Your instructions – For each line below that contains the string "camera", copy that line.
--- START ---
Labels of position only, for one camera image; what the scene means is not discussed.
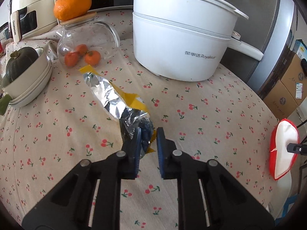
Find small tangerine right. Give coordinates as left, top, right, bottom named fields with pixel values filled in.
left=84, top=50, right=101, bottom=67

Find cardboard box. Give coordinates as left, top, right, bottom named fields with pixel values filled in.
left=263, top=81, right=298, bottom=120
left=281, top=53, right=306, bottom=105

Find small tangerine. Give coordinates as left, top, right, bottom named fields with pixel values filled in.
left=84, top=50, right=101, bottom=67
left=75, top=44, right=88, bottom=56
left=64, top=52, right=79, bottom=67

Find red instant noodle tray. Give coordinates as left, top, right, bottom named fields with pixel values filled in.
left=269, top=119, right=300, bottom=181

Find small tangerine middle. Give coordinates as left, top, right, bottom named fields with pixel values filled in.
left=75, top=44, right=88, bottom=56

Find large orange on jar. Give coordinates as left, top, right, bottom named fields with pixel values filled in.
left=53, top=0, right=92, bottom=21

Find grey refrigerator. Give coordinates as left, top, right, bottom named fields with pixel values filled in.
left=221, top=0, right=295, bottom=93

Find cardboard box upper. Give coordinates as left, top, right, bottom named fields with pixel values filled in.
left=281, top=53, right=306, bottom=105

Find glass jar with wooden lid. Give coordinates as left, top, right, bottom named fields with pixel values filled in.
left=57, top=12, right=120, bottom=71

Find small tangerine left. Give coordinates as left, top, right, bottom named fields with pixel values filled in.
left=64, top=52, right=79, bottom=67

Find cardboard box lower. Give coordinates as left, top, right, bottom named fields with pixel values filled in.
left=263, top=81, right=298, bottom=120

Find stacked white bowls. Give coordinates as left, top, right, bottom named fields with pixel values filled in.
left=1, top=47, right=53, bottom=108

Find cherry print tablecloth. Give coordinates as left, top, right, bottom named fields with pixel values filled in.
left=0, top=6, right=280, bottom=230

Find yellow foil wrapper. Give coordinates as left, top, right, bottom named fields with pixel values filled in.
left=78, top=65, right=156, bottom=158

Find white trash bin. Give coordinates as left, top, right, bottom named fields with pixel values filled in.
left=266, top=171, right=292, bottom=220

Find green pumpkin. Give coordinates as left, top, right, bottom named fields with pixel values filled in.
left=1, top=47, right=39, bottom=88

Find cream air fryer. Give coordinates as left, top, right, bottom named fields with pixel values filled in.
left=10, top=0, right=58, bottom=43

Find white electric cooking pot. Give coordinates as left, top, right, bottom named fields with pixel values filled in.
left=133, top=0, right=263, bottom=81

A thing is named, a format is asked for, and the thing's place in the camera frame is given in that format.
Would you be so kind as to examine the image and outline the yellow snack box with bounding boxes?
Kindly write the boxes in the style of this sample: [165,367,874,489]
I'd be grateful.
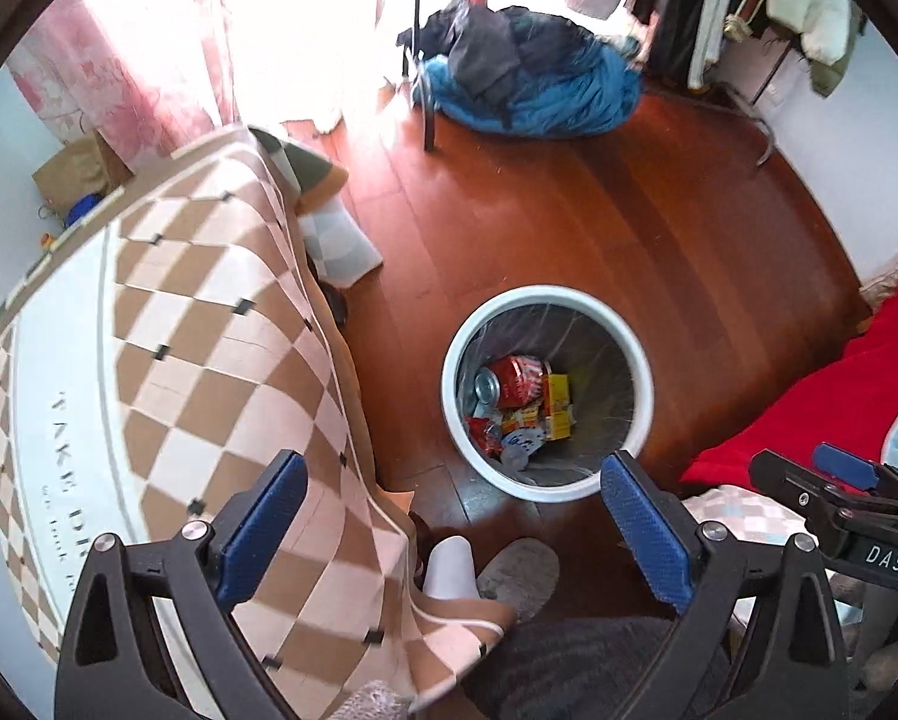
--- END ---
Task output –
Labels of position only, for one camera image; what the scene means is not discussed.
A thing is named, a format is asked for, and the thing's place in the camera frame is given in that format.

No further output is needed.